Nesse contexto, o In Flanders Fields surgia como uma das oportunidades mais favoráveis da Primavera para o antigo campeão do mundo. A combinação de ventos cruzados, setores de empedrado e um sprint reduzido encaixa no perfil de Pedersen, comprovadamente eficaz neste terreno.
Em vez disso, a Lidl-Trek apresentará agora um bloco sem o seu líder numa corrida onde posicionamento, profundidade coletiva e experiência costumam ser decisivos.
Sem preocupação com o pulso e foco na próxima semana
Crucialmente, Pedersen deixou claro que a desistência não está ligada às lesões anteriores. “Isto não tem nada a ver com o meu pulso.
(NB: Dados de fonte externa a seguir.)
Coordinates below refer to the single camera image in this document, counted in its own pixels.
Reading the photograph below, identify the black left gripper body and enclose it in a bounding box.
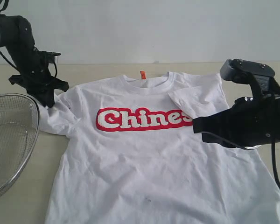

A recuperação vai bem, está até melhor do que esperávamos”, afirmou, deixando uma nota de tranquilidade após as dúvidas geradas pela queda no início da época.
Assumiu algum desconforto expectável enquanto recupera força, mas afastou a ideia de retrocesso. “Os músculos à volta do pulso e do braço ainda estão doridos, o que é normal depois de quatro ou cinco semanas sem movimento adequado, mas não há preocupações aí.”
Assim, a decisão é preventiva, procurando preservar a condição para o resto do bloco de Clássicas em vez de arriscar mais perturbações devido à doença. “Desejo boa sorte aos meus colegas para amanhã e, com o número um nas costas, espero que o Johnny possa vencer”, acrescentou Pedersen, deixando apoio às alternativas da Lidl-Trek na sua ausência.
Para Pedersen, o foco vira-se agora rapidamente para as próximas corridas, onde procurará resetar e recuperar embalo numa Primavera que continua a colocar obstáculos no seu caminho.